“Europe is losing its leadership position”

Interviewed by Jörg-Rainer Zimmermann, 25 Apr 14
… in terms of investment in utility-scale renewable energy. And: There are many policy uncertainties to clear up in Europe – says Angus McCrone, Chief Editor, Bloomberg New Energy Finance, London.

new energy: I refer to one recent Bloomberg headline: “Stronger first quarter for global investment in clean energy”. In fact, this is true for small-scale solar. What about onshore and offshore wind?
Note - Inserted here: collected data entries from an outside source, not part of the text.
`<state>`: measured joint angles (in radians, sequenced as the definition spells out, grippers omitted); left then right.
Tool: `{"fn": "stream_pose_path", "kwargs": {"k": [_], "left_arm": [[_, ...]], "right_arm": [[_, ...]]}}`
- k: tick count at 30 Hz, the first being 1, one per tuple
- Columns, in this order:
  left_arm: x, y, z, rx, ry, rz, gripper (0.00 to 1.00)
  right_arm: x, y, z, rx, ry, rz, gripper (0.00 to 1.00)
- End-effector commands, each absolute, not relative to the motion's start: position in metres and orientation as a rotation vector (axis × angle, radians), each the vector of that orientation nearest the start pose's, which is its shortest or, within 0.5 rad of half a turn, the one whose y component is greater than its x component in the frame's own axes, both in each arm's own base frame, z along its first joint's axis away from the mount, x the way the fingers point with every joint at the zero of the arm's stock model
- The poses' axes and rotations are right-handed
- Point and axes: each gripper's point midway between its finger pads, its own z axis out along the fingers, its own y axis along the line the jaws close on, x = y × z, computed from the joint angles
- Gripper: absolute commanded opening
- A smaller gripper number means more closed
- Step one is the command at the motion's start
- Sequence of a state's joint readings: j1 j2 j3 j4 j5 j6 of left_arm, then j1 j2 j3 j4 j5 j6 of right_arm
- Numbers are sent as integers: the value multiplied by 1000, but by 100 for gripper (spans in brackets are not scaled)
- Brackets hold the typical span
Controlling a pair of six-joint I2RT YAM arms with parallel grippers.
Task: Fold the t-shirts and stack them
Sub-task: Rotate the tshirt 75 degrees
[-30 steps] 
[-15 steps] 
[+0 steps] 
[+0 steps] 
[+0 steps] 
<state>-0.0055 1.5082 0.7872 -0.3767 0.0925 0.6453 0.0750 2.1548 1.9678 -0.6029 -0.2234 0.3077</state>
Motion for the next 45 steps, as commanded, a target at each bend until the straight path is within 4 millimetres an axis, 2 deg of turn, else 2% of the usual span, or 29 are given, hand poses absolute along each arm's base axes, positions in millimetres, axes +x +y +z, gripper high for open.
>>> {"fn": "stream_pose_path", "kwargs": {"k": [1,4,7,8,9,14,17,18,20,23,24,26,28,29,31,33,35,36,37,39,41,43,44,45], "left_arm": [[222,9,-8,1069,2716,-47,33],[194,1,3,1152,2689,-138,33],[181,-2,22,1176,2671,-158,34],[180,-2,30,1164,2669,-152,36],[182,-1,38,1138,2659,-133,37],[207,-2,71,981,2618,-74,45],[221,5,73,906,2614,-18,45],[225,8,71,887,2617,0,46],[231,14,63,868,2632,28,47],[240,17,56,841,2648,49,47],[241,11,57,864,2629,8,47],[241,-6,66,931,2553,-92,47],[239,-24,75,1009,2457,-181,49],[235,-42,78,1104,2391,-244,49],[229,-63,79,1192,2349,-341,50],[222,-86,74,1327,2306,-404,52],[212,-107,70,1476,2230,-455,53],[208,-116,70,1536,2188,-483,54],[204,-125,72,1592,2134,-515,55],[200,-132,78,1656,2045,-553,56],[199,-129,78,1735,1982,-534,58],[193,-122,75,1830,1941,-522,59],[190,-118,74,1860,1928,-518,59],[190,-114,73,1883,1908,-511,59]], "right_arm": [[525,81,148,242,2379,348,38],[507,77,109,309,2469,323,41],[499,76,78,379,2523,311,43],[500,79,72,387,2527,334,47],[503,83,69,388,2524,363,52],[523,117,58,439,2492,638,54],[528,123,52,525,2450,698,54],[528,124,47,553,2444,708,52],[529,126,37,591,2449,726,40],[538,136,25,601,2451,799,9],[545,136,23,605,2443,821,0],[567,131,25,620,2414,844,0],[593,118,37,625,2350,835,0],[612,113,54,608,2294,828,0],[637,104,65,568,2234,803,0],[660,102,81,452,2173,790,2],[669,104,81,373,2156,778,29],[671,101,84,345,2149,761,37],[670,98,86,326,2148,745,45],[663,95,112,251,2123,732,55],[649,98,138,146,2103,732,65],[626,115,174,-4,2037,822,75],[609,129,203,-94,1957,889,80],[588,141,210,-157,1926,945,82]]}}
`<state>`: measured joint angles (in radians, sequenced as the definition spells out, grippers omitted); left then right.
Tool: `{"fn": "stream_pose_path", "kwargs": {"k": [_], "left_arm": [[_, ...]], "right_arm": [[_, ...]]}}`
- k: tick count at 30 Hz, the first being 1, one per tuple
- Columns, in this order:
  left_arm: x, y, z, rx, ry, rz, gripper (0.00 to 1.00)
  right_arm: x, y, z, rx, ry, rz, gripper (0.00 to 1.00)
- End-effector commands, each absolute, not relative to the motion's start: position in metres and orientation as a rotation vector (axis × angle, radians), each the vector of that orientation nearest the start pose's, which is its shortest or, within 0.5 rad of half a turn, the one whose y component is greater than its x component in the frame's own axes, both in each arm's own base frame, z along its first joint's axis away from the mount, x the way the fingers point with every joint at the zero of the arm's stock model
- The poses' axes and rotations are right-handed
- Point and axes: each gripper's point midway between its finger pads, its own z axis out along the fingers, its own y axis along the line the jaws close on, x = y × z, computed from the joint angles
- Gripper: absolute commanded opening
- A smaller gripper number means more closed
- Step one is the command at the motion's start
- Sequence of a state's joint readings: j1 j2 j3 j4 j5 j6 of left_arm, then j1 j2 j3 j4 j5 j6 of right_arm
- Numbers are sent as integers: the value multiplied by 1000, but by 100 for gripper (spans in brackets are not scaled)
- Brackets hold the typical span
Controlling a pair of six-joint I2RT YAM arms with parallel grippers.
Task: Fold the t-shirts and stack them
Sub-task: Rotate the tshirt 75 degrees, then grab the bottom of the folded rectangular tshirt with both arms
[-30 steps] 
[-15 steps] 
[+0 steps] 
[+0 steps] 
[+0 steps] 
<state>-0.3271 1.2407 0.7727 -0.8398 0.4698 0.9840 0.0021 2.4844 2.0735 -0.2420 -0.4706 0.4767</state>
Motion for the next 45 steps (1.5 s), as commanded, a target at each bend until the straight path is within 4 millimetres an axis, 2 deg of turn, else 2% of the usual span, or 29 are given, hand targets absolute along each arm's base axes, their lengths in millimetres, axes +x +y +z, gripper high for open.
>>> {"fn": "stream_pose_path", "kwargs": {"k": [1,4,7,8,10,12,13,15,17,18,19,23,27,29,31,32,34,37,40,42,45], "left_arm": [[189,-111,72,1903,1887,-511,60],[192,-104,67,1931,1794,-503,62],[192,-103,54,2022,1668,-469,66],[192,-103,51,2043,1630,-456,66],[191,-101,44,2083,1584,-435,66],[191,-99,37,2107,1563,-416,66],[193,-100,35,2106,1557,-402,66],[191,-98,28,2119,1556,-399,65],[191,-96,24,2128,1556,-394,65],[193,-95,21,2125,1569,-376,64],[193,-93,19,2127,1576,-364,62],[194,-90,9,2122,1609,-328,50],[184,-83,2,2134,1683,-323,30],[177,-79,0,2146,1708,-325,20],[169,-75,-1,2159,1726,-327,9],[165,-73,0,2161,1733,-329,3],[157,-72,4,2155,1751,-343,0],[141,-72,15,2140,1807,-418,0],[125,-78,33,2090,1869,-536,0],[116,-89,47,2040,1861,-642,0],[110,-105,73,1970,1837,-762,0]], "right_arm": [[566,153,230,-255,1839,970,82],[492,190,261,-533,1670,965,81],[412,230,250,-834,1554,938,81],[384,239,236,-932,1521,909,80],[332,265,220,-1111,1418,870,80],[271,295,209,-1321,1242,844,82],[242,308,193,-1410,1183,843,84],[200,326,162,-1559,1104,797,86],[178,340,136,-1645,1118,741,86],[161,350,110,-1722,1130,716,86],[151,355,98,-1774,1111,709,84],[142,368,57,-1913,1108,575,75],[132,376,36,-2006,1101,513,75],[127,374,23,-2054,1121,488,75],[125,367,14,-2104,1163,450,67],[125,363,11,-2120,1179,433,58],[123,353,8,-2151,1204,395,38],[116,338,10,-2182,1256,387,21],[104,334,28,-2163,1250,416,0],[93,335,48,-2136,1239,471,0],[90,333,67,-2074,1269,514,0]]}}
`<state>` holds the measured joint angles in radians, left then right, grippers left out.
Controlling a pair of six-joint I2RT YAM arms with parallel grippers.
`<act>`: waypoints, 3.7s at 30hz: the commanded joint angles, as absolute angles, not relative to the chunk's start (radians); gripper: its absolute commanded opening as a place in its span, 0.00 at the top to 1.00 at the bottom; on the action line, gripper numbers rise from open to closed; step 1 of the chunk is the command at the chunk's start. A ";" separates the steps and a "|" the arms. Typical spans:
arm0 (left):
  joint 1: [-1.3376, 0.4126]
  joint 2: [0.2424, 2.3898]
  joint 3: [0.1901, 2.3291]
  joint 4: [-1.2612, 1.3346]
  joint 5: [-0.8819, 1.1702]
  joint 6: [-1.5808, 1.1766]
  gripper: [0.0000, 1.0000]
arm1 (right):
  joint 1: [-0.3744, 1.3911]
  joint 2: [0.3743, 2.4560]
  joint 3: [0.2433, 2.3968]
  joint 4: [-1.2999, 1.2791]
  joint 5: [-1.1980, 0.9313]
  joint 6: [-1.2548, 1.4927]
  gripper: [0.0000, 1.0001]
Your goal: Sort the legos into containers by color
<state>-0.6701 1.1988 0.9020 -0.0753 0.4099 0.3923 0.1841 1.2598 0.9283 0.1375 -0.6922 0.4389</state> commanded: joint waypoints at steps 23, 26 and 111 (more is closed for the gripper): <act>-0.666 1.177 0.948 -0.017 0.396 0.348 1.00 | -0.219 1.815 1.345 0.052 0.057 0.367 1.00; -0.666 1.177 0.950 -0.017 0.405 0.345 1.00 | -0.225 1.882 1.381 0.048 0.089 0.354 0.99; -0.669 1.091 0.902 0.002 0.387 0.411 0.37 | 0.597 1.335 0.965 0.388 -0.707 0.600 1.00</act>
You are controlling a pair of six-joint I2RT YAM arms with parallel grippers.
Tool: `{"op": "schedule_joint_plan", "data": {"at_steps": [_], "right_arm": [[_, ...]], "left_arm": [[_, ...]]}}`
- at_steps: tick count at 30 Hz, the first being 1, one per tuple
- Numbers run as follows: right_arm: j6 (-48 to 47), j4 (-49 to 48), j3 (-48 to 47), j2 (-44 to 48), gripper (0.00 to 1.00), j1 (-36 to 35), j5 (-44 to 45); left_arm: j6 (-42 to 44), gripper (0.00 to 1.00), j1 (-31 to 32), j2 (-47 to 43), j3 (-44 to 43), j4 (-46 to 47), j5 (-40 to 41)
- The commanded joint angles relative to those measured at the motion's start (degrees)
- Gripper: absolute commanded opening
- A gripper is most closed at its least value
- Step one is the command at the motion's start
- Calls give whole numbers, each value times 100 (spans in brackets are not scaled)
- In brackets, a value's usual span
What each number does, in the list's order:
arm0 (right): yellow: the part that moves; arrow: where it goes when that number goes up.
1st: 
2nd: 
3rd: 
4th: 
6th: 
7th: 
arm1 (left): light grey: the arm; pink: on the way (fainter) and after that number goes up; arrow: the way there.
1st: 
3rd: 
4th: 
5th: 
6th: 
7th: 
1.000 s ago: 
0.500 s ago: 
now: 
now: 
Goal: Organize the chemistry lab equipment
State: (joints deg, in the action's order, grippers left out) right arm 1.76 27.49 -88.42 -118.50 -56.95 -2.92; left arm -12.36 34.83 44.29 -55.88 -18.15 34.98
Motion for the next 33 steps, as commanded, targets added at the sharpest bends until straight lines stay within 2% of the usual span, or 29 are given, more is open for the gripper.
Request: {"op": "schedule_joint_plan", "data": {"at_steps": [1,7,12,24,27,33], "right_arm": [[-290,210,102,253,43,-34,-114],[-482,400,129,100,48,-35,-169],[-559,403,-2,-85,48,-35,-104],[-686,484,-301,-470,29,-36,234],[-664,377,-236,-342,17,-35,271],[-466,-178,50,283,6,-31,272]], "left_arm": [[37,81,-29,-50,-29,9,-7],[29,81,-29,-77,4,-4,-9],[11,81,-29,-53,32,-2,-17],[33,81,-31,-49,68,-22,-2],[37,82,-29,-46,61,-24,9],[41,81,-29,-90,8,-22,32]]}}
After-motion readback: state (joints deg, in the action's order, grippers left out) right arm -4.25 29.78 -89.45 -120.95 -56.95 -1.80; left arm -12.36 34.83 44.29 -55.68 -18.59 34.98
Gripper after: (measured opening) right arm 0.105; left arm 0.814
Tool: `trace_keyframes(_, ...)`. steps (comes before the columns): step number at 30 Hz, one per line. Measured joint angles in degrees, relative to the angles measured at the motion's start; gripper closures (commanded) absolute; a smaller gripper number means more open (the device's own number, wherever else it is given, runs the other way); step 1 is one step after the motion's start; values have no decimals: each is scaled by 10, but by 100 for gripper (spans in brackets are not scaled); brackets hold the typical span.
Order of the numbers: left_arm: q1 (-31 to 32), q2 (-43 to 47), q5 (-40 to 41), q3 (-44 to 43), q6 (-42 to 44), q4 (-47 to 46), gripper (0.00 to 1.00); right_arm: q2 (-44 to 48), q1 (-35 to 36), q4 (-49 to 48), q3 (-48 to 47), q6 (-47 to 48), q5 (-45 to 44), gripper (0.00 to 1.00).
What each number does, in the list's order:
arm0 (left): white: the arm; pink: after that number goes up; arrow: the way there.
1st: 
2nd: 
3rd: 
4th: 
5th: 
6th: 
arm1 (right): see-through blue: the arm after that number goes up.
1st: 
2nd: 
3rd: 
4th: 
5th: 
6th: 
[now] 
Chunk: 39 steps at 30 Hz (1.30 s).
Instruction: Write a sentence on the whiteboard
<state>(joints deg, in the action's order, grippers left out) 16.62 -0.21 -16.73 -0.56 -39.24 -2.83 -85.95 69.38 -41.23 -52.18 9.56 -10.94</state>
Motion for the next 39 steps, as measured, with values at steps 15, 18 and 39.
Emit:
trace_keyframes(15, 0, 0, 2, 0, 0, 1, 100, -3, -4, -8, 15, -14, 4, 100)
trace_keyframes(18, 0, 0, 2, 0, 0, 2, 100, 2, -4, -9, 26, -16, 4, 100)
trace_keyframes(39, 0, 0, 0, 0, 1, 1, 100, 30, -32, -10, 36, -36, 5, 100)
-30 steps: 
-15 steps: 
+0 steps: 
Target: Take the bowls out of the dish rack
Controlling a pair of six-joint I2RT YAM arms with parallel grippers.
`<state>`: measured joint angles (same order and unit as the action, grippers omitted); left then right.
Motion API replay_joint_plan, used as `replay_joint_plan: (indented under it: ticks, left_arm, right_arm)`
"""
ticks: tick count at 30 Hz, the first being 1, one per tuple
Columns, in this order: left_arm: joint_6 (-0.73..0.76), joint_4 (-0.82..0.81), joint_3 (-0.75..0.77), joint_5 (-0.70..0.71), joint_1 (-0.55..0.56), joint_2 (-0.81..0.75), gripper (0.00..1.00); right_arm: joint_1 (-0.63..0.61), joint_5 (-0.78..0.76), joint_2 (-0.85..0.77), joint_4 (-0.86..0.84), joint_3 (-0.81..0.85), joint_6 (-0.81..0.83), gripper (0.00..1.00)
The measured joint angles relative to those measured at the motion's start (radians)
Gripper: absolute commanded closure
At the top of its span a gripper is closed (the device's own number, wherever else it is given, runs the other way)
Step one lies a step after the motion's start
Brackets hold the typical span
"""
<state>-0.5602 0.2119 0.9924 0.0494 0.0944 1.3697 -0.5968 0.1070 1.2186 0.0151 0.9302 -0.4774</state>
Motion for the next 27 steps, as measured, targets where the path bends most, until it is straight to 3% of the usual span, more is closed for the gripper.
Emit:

And could you tell me your ‘wind predictions’ for this year and 2015?

Angus McCrone: Our latest Bloomberg New Energy Finance forecast is for total global wind installations in 2014 of 47.3GW, up from 32.2GW in 2013, and for 52.6GW in 2015. Of these totals, offshore wind will be 1.5GW in 2013, 2.6GW in 2014 and 3.7GW in 2015. That is different from the investment trend, because the moment of financing may be a year or more before commissioning of the project. In the first quarter of 2014, asset finance of utility-scale wind projects was $22.8bn, down from $37.3bn in Q4 2013, and $26.1bn in Q1 2013.

new energy: Citizens have played an important role in financing clean energy projects in Germany so far. Do you think this situation is going to change? All in all, how important are local initiatives for financing projects in Europe and worldwide?

Angus McCrone: Germany has led the way in this respect, but other countries are likely to follow as policy-makers become more sensitive to the views of local communities. For instance, in the UK, the coalition government is saying that it wants to see a higher proportion of community-led energy projects.

new energy: Are we witnessing a shift in the key players behind the financing of clean energy projects (e.g. less mid-market)? Who are the most important players at the moment? And is Europe now falling behind the US and China?

Angus McCrone: The most important change is probably that European utilities are cutting back on investment in renewable power projects. That is not true of all utilities - for instance, Enel Green Power is carrying on with a strong investment programme and so is Dong. But others such as RWE, SSE and Iberdrola are cutting back or have already cut back. European asset finance of renewable energy projects in 2013 was $23.5bn, down from $37.1bn in 2012. US asset finance was $19.8bn, down from $27.1bn, while Chinese asset finance was $53.3bn, up from $51bn. So Europe is certainly losing its leadership position in terms of investment in utility-scale renewable energy, although it remains one of the two most important locations for small-scale solar investment (along with Japan).

new energy: Different types of investors have quite different expectations about the level of return on investments. Could you give some – maybe extreme – examples of such expectations? Is the situation changing?

Angus McCrone: I don't think it is changing, apart from the fact that institutional investors are increasingly seeing the attraction of stable yields of up to 6% on equity ownership of renewable power projects. Private equity investors and developers continue to look for much higher returns than, for instance, utilities or individual investors.

new energy: German banks are calling for higher capital requirements since two years. This is lowering the equity return. What is the international situation like (for wind onshore/offshore)?

Angus McCrone: The Basel III rules have led to banks in some European countries, for instance the UK, moving away from offering long-tenor (15-year) debt. Instead they are offering only seven or eight-year loans. However German and Japanese banks have been more prepared to offer 15-year money, along with development banks such as the EIB.

new energy: Talking about the switch to renewables, Germany is one of the leading countries. There is policy uncertainty in Berlin and therefore – not only, but also – in Europe. In your view, is the situation slowly regaining stability?

Angus McCrone: Not really. There are many policy uncertainties to clear up - from the details of how the CFD programme will work in the UK, to the result of the Scottish referendum in September, to the fate of renewable energy subsidies in France against the backdrop of the legal challenge to the wind tariff, to the details of the new German system, to whether green certificate support in Romania will be retroactively reduced or not. Almost the only countries where uncertainty has diminished significantly are Sweden, with the new move in February to reduce oversupply of certificates, and Ireland, where eligibility for the REFIT programme was extended last year to the end of 2017.